Create multiple output files based on a unknown number or keys
I am trying to split one flow into multiple outputs based on a key. there are an unknown number of keys and every row with the same key is going to be outputted to a tFileOutputDelimited corresponding to that key. Any thoughts on how to go about doing this?
Hi,
1) Calculate the total number of distinct records in the input data (distinct key value)
2) Store this value in the variable
3) Use Orchestration component like tFlowIterate, tLoop for looping mechanism
4) As the number of input records are dynamic, use the variable value (stored in 2nd step) for number of Iteration
5) Use Input component --> Filter --> tFileOutputDelimeted
6) Use parameter in the filter & tFileOutputDelimeted for storing different key value in the corresponding file
Best Regards,
Mayur
Thanks for the response, I think I understand the concept you put forward, but I'm not sure how to implement it. 1) how do I store the value in a variable from the flow? 2) How is tFlowToIterate used? I'm new to Talend. Thanks for your help! -- Jeff
Hi Jeff,
For your 1st question:
# You can use tUniqueRow Component to identify the Unique records from input
# Pass these values to tMap component
# In tMap component create one variable (v_RowCount)with Integer as data type and increase its value by one for each iteration
# Once the flow is completed the variable in the tMap (v_RowCount) will consist of number of unique records in the file
# You can use this variable in your further logic
For your 2nd question: For help in any component use the following steps
# Drag & drop this component (any) in the work area
# Simply click F1
# A link will be visible in the Help window
# Click on that click, it will take you to that particular help section which consist of that component specific information
# Below that details it also consist of the case studies which will be helpful to understand how to implement any job by using this component
Try out these things and let me know in case you face any issues.
Best Regards,
Mayur
One little trick that might be helpful here:
almost all components will update a globalMap key <component_name>_NB_LINE with the number of rows the component processes. You can retrieve this value with a call like this (substituting your component name of course):
(Integer)globalMap.get("tOracleInput_1_NB_LINE")

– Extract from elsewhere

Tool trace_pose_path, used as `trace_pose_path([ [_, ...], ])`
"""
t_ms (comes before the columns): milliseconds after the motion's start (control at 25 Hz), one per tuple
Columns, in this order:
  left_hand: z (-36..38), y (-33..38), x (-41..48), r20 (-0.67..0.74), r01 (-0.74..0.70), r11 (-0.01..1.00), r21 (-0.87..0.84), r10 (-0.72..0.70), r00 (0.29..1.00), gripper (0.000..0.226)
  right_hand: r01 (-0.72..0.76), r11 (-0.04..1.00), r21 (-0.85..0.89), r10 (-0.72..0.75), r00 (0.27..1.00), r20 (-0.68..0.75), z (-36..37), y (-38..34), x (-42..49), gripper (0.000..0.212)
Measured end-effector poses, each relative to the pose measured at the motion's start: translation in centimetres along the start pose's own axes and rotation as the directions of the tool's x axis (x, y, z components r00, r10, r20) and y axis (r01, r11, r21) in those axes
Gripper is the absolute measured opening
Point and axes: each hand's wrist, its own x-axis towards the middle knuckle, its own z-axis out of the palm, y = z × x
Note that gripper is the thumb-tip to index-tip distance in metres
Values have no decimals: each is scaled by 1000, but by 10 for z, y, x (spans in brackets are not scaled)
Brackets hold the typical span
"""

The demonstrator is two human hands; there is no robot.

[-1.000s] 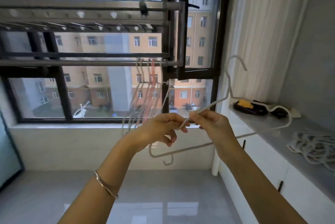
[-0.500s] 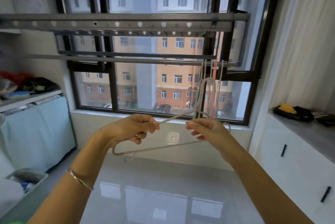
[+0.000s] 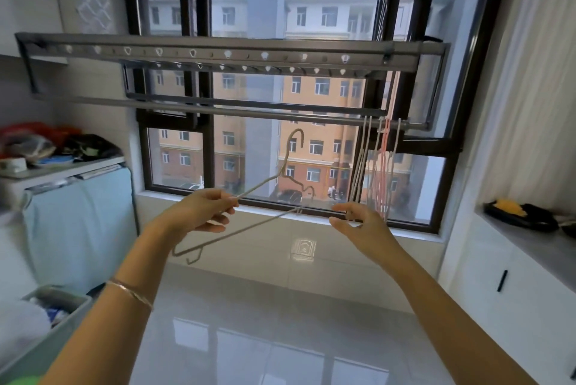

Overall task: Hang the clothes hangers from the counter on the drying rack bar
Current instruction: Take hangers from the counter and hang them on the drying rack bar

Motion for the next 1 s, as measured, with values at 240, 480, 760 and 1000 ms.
trace_pose_path([
  [240,95,4,53,-118,-76,951,-300,42,992,14,20,946,-322,-27,999,-18,-14,58,36,52],
  [480,179,19,110,-106,-104,894,-436,63,992,13,-2,875,-484,-29,998,-55,-39,103,71,65],
  [760,224,51,166,-210,-194,868,-457,107,972,13,105,899,-425,-125,992,-21,-42,141,94,63],
  [1000,245,82,212,-198,-157,914,-374,87,976,10,136,891,-433,-162,987,-23,-46,151,100,58],
])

This can be very useful when you want to retrieve the number of rows that has gone through any component.
Hi, I've written a new tutorial on "how to split a file into many files regarding a key on each record" which explains how to solve this kind of task. It is actually only available in french. The tutorial shows 3 different technics to achieve this task. Hope it can be useful.
Here is how to write a file for each row using a unique key.
0) Create or have a existing unique key on each row
1) Read the file to prime the key in a loop(tFLowToIterate)
2) On the second read imbedded in the iterator filter on the iterator key
3) Change the name of the file to use the iterator key and current date time stamp
Hi, I would like to generate multiple files based on year and all these files has to store in their corresponding year folders automatically. Plz find below screen shots for my requirement:
Hi
ashajyothi.ece,
Can you upload again the screenshots you wanted to show, please? For some reason it didn't make it to your post.
Best regards
Sabrina